VIII

THÉOPHANE  À  STELLA



       Vous pleurez. chère soeur; vous aurez donc encore une joie, car rien n'existe sans son opposé. Bientôt vous sourirez, bientôt vous aurez abandonné un peu de vous-même. Vous ne verserez jamais autant de larmes que vous en avez fait verser à vos frères; sachez bien que la nature n'aurait pas de prise sur nous, si nous ne lui en donnions pas; nous sommes attaqués à peu près autant que nous avons attaqué auparavant, il y a huit jours ou cent siècles; la justice des choses a des comptables scrupuleux et qui n'omettent pas la plus petite de nos incartades.

Mais souvenez-vous que partout où il y a une souffrance, le Verbe s'y trouve. Qu'est-ce qu'une souffrance, en effet, sinon une mort, une transformation, une cure, un dépouillement d'individualisme ?

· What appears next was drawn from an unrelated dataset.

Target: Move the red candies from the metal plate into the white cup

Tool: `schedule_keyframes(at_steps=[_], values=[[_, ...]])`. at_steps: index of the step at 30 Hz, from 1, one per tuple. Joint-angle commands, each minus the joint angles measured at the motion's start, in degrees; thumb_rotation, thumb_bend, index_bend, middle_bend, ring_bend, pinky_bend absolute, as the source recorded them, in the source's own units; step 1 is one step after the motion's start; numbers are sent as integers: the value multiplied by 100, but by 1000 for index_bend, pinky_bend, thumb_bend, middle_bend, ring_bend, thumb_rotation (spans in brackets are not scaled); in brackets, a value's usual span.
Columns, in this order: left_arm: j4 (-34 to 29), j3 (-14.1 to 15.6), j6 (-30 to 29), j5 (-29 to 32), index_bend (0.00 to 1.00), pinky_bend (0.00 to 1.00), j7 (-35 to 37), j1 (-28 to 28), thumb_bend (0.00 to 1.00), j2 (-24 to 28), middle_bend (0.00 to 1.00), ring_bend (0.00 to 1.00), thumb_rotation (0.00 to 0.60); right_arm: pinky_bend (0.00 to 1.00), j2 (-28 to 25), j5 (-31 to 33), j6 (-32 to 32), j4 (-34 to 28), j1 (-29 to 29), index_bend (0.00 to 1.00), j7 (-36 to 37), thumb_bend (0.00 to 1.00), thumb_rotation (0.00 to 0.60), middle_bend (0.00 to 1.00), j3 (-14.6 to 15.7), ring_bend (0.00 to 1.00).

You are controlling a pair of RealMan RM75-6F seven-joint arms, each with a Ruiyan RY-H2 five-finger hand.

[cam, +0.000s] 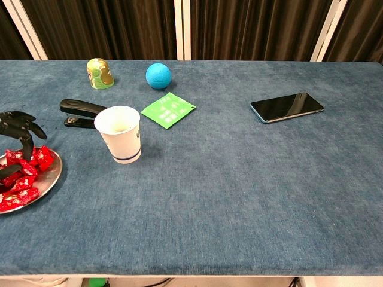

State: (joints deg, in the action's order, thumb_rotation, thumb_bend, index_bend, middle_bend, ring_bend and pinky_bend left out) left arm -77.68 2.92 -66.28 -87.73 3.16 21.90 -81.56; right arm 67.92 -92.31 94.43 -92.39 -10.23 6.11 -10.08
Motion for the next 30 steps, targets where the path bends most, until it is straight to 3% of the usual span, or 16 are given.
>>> schedule_keyframes(at_steps=[1,9,16,22,30], values=[[-141,-76,-168,-34,601,253,58,-24,414,124,231,50,600,0,-4,-1,4,-6,-1,0,-6,368,600,0,-3,0],[-832,-422,-626,-59,605,253,78,-8,413,771,231,51,600,0,-3,-16,12,-16,-3,0,13,368,600,0,-1,0],[-1431,-748,-509,-11,609,254,8,266,413,1173,231,51,600,0,-9,-31,41,-13,8,0,52,367,600,0,4,0],[-1636,-961,-92,111,609,254,-204,653,413,1089,231,51,600,0,-14,-18,31,1,10,0,90,368,600,0,7,0],[-1596,-1034,283,314,617,255,-507,969,413,700,240,51,600,0,-46,21,38,31,20,0,164,368,600,0,-13,0]])
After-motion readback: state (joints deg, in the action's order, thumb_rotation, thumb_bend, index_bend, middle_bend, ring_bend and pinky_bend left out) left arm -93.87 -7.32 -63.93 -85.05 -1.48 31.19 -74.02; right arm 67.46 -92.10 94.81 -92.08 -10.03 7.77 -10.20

Pourquoi donc pleurer ? direz-vous.
Ah ! chère soeur, pleurez non à cause des douleurs que vous subissez, mais pleurez d'amour repentant et de compassion; perdez-vous, sombrez, précipitez-vous d'une chute éperdue dans les gouffres de l'humilité et de l'holocauste.

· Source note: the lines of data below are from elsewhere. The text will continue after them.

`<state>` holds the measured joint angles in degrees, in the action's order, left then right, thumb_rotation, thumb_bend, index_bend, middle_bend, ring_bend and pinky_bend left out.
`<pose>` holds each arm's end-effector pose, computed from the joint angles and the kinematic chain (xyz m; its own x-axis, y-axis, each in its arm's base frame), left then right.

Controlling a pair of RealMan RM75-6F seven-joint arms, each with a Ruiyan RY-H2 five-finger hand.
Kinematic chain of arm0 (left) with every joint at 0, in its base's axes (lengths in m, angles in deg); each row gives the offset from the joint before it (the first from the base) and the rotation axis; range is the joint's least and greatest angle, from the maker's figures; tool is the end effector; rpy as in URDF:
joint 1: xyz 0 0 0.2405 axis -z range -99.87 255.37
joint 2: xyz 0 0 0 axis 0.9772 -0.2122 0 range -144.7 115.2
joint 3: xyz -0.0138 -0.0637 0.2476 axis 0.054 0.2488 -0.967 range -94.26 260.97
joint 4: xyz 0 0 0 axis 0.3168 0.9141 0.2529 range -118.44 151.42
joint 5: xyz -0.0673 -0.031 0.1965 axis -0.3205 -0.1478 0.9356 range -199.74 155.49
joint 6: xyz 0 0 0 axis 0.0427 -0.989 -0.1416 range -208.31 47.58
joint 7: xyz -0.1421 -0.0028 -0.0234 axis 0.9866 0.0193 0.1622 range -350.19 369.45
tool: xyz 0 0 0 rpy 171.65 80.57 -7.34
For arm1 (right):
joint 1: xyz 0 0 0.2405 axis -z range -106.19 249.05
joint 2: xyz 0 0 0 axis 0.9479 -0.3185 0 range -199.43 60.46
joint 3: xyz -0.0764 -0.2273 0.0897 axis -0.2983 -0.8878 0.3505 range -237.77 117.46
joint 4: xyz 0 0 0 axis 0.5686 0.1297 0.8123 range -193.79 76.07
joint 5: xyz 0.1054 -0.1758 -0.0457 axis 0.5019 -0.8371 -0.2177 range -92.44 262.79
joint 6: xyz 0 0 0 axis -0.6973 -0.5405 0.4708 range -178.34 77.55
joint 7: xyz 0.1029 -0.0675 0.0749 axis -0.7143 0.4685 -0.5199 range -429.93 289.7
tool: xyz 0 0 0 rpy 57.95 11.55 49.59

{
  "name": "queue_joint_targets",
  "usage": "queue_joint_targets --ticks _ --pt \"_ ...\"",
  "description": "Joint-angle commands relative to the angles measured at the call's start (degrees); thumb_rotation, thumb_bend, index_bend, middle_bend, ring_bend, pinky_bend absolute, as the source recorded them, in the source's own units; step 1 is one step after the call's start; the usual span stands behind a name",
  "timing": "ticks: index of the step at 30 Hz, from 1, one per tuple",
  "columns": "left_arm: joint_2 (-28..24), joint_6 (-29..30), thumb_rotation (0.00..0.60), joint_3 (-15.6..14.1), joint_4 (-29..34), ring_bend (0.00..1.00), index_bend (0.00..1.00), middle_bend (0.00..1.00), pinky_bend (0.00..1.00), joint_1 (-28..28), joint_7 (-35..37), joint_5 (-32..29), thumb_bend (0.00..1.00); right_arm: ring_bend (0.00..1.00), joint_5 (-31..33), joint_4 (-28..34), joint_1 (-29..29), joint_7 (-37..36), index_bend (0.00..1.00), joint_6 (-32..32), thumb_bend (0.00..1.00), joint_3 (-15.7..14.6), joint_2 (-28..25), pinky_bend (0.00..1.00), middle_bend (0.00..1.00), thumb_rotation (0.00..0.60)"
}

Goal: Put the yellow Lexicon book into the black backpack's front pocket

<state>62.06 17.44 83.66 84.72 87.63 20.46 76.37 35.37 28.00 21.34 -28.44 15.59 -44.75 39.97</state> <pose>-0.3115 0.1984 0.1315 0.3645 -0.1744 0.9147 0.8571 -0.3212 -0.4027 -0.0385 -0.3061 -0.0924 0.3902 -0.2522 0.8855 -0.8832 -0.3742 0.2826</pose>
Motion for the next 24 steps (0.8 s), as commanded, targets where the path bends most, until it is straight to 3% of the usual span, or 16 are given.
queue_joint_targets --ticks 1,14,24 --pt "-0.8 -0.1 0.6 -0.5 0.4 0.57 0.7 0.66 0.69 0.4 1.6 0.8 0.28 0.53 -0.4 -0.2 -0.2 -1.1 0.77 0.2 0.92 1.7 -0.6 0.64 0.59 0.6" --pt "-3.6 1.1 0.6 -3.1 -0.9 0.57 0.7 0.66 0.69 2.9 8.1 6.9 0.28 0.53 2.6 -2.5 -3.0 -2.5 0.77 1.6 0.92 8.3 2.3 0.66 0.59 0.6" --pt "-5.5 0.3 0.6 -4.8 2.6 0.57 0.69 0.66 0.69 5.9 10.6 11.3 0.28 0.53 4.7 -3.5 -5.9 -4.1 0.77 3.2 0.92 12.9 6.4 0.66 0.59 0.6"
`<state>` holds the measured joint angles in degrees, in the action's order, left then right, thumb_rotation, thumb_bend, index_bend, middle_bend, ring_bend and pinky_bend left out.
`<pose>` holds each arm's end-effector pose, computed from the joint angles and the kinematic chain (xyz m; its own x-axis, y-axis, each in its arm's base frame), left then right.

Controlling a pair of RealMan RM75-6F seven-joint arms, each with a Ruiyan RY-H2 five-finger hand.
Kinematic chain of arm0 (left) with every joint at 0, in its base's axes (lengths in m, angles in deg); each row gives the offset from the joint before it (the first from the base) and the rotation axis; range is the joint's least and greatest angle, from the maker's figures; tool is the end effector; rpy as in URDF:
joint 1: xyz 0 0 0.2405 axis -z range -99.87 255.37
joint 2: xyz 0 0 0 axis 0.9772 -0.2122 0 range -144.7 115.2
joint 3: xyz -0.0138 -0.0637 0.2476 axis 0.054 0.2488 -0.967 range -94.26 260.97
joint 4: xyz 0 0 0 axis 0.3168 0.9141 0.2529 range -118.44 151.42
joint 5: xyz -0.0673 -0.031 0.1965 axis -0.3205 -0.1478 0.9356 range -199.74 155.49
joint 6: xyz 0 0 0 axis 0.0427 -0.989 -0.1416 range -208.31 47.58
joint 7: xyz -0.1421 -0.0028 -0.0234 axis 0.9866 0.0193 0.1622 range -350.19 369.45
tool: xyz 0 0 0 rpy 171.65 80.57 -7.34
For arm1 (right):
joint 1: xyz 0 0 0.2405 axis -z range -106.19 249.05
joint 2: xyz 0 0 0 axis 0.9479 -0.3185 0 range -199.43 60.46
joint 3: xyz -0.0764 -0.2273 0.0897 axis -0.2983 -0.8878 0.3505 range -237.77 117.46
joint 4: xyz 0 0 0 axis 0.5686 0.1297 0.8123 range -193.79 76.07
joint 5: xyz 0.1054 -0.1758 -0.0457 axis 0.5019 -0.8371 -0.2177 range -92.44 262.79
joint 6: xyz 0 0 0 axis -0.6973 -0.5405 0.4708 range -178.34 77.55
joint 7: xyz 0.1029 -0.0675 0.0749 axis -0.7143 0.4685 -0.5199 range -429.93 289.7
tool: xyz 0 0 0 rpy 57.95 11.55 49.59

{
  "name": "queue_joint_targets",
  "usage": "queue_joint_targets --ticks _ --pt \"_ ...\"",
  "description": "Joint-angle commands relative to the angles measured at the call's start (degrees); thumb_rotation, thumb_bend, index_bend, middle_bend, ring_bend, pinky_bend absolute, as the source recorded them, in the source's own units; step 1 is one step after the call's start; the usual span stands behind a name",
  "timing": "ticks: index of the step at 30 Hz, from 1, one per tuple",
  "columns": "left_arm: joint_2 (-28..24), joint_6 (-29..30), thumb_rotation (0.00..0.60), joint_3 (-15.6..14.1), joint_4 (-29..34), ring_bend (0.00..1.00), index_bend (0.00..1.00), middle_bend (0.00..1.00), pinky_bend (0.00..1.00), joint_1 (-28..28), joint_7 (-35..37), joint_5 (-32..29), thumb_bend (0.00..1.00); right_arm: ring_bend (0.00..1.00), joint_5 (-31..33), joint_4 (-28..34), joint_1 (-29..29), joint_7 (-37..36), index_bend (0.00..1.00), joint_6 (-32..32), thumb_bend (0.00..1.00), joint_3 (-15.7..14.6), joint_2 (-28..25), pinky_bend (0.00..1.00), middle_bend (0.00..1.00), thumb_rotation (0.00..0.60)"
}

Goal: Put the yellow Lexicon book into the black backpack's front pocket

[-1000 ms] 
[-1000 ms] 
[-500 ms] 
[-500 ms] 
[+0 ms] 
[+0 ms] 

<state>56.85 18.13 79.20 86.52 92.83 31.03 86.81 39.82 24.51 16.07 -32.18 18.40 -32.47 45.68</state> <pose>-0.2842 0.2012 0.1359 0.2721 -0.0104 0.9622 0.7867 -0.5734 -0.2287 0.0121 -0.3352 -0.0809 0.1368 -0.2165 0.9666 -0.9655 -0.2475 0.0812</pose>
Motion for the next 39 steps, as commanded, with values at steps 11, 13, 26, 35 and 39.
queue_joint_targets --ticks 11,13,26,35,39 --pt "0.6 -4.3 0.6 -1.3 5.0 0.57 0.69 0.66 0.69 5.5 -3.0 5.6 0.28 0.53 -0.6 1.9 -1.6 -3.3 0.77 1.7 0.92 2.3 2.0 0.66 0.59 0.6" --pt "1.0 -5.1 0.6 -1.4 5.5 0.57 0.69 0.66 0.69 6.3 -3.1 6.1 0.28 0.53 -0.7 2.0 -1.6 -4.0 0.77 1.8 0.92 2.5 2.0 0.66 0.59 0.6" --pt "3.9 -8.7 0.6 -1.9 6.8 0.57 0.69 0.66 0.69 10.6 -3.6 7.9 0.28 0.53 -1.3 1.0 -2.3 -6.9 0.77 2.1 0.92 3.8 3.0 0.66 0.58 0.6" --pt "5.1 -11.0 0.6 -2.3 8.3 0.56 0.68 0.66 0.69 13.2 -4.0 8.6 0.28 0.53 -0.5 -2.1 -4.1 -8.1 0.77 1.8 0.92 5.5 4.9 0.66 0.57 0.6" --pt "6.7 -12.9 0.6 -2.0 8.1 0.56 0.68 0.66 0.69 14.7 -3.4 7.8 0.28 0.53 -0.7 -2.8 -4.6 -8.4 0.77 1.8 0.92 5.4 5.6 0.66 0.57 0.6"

Alors vous goûterez la saveur rafraîchissante et sereine de la paix; les battements des ailes angéliques viendront rafraîchir votre coeur; vous dormirez dans les bras des messagers divins et votre esprit sera conduit vers les montagnes sacrées dont les océans des forces et des essences astrales battent les flancs sans les entamer.